Clinton currently has approximately 12% of its operating expenditures or approximately $6.2 million dollars set aside in its unassigned fund balance (reserve fund). The town’s reserve fund balance policy is no less than 10% of the general fund operating budget. It has been increased over the years to improve the financial well-being of our town based on the recommendations of the GFOA, our auditors and the bonding agencies known as Standard and Poor’s, Moody’s and Fitch. These rating agencies in assigning a rating for general obligation bonds assess the following factors: The economy, the debt structure, financial condition, demographic factors, and management practice of the governing body and administration. Standard and Poor’s raised our bond rating in the expectation we keep a 12% fund balance. This high rating keeps our bond rates for borrowing low.
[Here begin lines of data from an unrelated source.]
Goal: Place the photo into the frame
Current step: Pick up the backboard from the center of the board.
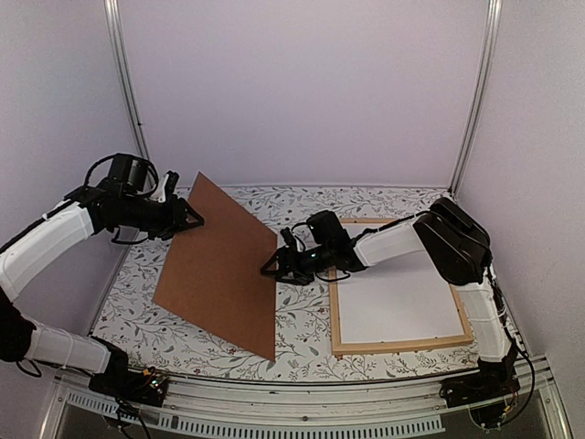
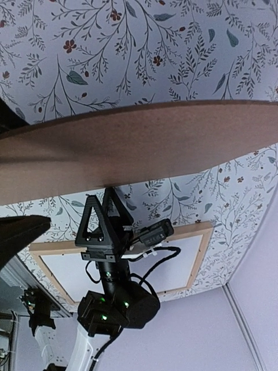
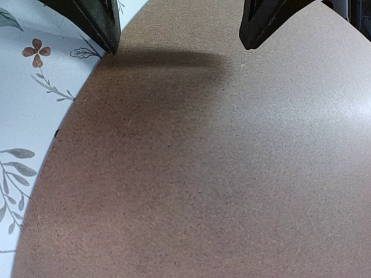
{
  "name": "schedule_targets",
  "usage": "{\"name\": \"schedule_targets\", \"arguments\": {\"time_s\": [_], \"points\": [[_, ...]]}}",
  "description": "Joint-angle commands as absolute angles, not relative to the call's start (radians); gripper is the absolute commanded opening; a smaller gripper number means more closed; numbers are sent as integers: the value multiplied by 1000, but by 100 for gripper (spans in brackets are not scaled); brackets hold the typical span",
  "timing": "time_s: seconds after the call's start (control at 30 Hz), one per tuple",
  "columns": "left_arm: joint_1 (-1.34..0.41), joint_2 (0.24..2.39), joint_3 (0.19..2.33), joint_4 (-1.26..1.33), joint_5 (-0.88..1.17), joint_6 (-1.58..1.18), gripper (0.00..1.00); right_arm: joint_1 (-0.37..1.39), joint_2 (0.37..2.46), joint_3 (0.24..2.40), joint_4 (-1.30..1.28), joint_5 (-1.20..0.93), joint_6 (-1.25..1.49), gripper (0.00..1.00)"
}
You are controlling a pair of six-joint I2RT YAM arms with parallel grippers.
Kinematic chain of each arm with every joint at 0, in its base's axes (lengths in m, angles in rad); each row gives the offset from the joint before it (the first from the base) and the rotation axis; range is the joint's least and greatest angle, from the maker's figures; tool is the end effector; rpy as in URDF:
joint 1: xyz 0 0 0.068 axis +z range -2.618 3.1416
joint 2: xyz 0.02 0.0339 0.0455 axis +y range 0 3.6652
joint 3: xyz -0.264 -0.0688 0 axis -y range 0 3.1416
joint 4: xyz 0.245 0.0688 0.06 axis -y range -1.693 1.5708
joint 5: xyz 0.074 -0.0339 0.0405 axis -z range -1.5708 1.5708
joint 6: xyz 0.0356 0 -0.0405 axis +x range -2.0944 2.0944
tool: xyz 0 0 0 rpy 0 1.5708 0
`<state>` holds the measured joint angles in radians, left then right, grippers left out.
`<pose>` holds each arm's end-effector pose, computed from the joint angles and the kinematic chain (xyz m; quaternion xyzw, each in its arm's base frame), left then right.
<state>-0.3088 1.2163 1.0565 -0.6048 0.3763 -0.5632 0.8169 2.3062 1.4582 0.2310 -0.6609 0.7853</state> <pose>0.2409 -0.0906 0.3072 -0.0419 0.9056 -0.3187 0.2766 0.3177 0.3703 0.1061 -0.1622 0.8379 0.5124 0.0951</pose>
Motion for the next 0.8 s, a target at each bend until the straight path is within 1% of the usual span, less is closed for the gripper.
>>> {"name": "schedule_targets", "arguments": {"time_s": [0.0,0.23,0.33,0.47,0.77], "points": [[-322,1231,1090,-654,358,-539,35,830,2331,1434,161,-658,776,74],[-322,1245,1099,-672,350,-528,20,830,2328,1435,152,-650,770,74],[-321,1244,1098,-672,341,-529,10,830,2317,1438,136,-640,759,74],[-321,1232,1104,-668,333,-535,1,821,2274,1443,85,-617,722,74],[-309,1182,1093,-577,392,-604,0,768,2074,1445,-78,-529,619,76]]}}
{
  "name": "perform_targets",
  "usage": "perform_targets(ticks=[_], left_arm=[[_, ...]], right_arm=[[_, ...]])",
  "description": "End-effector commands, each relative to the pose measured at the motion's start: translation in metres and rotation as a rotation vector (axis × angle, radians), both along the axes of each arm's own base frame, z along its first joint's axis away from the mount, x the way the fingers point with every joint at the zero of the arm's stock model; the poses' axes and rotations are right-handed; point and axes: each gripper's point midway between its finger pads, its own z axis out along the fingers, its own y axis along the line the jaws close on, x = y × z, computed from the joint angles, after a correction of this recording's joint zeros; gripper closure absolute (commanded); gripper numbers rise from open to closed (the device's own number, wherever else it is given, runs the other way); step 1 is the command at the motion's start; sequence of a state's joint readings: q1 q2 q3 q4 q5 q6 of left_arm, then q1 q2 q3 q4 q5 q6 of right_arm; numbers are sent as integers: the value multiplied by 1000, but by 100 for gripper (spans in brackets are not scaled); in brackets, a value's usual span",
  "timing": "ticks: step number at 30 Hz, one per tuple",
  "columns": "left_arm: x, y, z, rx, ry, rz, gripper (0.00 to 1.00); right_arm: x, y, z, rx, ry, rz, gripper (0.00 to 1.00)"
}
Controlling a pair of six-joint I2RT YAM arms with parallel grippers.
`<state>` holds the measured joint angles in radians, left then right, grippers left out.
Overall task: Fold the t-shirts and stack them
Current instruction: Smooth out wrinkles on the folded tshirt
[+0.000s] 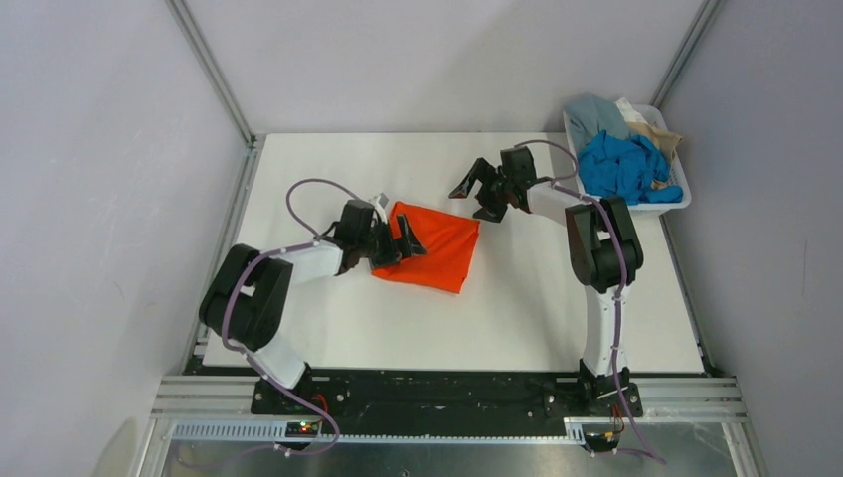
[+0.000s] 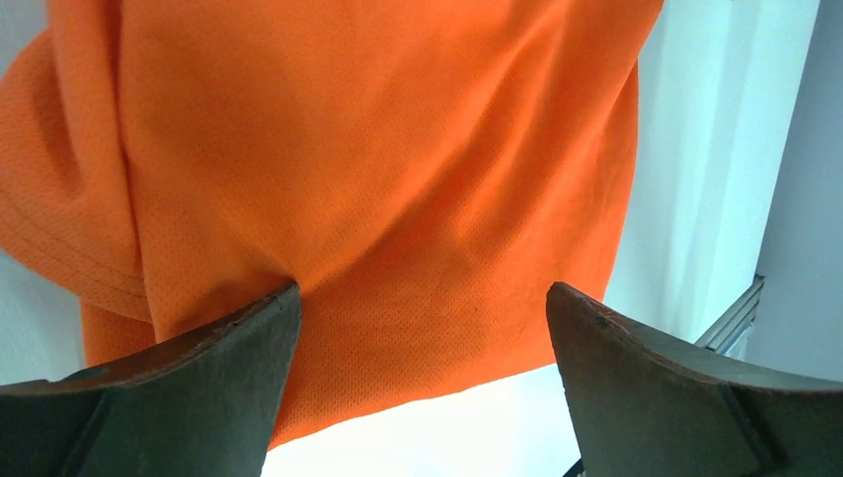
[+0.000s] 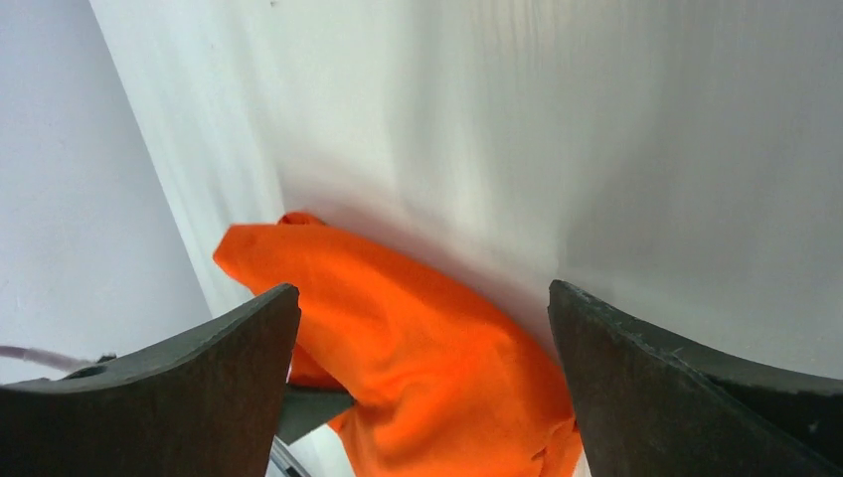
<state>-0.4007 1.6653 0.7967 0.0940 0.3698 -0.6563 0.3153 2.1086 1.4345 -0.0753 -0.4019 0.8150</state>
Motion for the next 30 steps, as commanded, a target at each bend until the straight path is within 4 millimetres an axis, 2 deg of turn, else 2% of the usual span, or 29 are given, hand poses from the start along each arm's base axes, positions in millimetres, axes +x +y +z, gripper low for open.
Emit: perform_targets(ticks=[1,2,3,4,5,6,7,8,9,10,11,12,13,14,15,16,17,20,21,24,27,30], left_arm=[[-44,2,-13,68,99,10,0],[-42,-4,4,40,61,9,0],[-45,-10,13,28,38,-6,0],[-43,-14,33,-2,-7,-5,0],[-44,-17,42,-17,-29,-10,0],[-42,-19,63,-47,-77,-5,0],[-39,-17,72,-47,-105,10,0],[-37,-14,88,-55,-148,21,0],[-31,-8,94,-35,-174,60,0],[-27,-4,105,-26,-197,76,0],[-20,3,108,-12,-209,106,0],[-13,5,113,-12,-220,116,0],[-4,11,114,-6,-223,141,0],[7,12,112,4,-219,150,0],[17,16,113,4,-221,165,0],[29,10,112,-8,-213,139,0],[40,13,113,-20,-216,143,0],[73,8,100,-43,-170,120,0],[84,7,89,-40,-142,120,0],[97,5,68,-83,-66,85,0],[108,0,36,-81,1,76,0],[114,9,10,-38,39,117,0]], right_arm=[[7,8,40,-57,-91,100,1],[3,12,60,-54,-129,112,1],[-1,13,67,-60,-140,124,1],[-7,16,89,-47,-178,134,1],[-15,17,92,-39,-174,143,0],[-24,19,111,-16,-200,158,1],[-34,19,110,-4,-187,162,1],[-45,22,127,24,-210,172,1],[-56,21,118,28,-190,174,1],[-67,26,135,61,-220,184,1],[-82,26,130,72,-202,191,0],[-90,35,133,113,-202,204,1],[-105,39,125,129,-176,218,1],[-111,45,128,175,-166,224,0],[-123,51,119,188,-144,240,1],[-126,58,122,224,-146,245,1],[-137,64,112,229,-119,262,1],[-148,74,96,273,-76,273,1],[-149,76,87,276,-57,273,1],[-153,78,65,286,-4,281,1],[-155,74,36,261,43,262,1],[-162,61,7,227,90,240,1]])
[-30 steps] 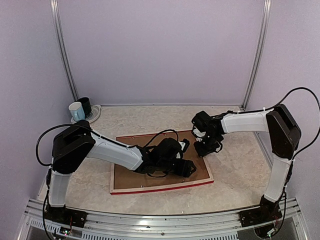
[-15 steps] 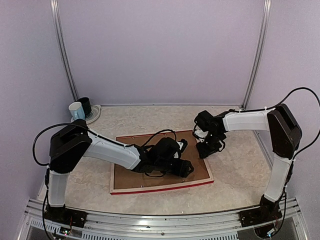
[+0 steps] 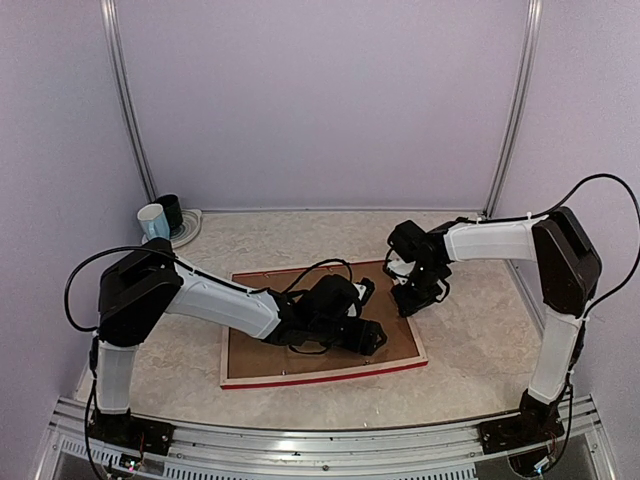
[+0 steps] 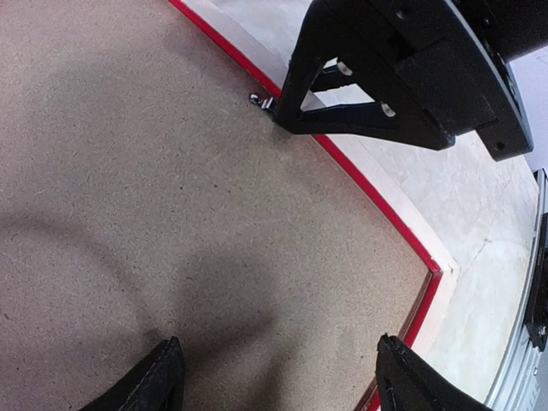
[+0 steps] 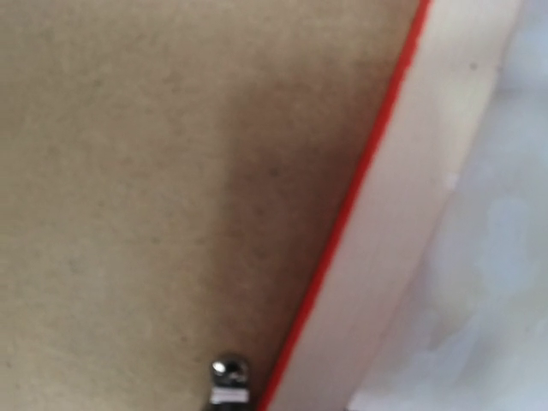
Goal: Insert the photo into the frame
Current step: Press the fastener onto the backboard.
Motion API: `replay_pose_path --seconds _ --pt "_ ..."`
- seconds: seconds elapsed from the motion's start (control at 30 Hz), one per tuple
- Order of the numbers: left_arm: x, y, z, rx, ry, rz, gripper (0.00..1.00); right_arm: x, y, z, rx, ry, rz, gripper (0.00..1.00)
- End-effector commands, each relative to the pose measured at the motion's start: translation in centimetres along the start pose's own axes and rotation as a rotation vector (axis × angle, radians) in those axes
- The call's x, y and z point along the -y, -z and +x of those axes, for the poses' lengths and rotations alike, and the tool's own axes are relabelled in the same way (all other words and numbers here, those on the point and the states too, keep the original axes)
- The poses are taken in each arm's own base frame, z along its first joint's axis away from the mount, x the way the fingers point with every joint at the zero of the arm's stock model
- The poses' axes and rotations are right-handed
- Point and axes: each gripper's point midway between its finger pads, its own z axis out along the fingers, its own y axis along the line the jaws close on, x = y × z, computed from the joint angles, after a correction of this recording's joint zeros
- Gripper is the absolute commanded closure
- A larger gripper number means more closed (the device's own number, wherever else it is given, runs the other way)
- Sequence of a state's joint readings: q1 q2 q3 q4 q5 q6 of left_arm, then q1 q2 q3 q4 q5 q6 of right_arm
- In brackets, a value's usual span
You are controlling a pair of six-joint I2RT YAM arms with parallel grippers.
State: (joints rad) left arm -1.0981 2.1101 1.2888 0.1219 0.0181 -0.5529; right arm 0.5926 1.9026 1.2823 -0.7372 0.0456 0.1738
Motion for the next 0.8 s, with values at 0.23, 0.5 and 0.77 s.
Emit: replay_pose_path --seconds 0.23,0.5,0.77 --pt "-5.7 0.1 6.6 -0.19 0.013 -0.185 0.24 0.5 -1.8 0.0 0.013 -0.053 0.034 0.94" --pt "-8.0 1.6 7.0 -0.187 0.039 -0.262 0.24 0.4 -0.9 0.1 0.028 -0.068 0.034 0.92" --pt "-6.6 3.1 4.5 -0.129 0.031 -0.23 0.24 0.0 4.2 -2.9 0.157 -0.104 -0.007 0.69"
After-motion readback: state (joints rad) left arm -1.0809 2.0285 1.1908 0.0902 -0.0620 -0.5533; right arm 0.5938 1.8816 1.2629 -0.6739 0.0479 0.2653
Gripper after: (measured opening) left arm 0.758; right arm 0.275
A healthy reserve fund balance, prudent fiscal management of the town’s expenditures and revenue are key to containing costs. There are very limited ways to raise revenue – keeping a healthy reserve is key to deal with unforeseen circumstances, such as an unanticipated major expenditure(s), natural disaster, reduction in state aid and unfunded mandates.
First we do not know the exact revenues and expenditure for year end. We anticipate utilizing the approved FY18 expenditures at this time. Should this be the case on a “budgetary basis” of accounting looking at revenues vs. expenditures (similar to what you do with your own check book) then we could possibly have more revenue than expenditures - the surplus amount is yet to be determined.
Second we do not close our fiscal year until December – 6 months after the new budget is to be in effect, which is when we know what the contribution to the Fund Balance or Reserve truly is.
Third if there is an increase to the unassigned fund balance or reserve, then the Town as a whole can decide how to use them. Decisions to use fund balance are voted on by the Board of Finance and in Town Meeting.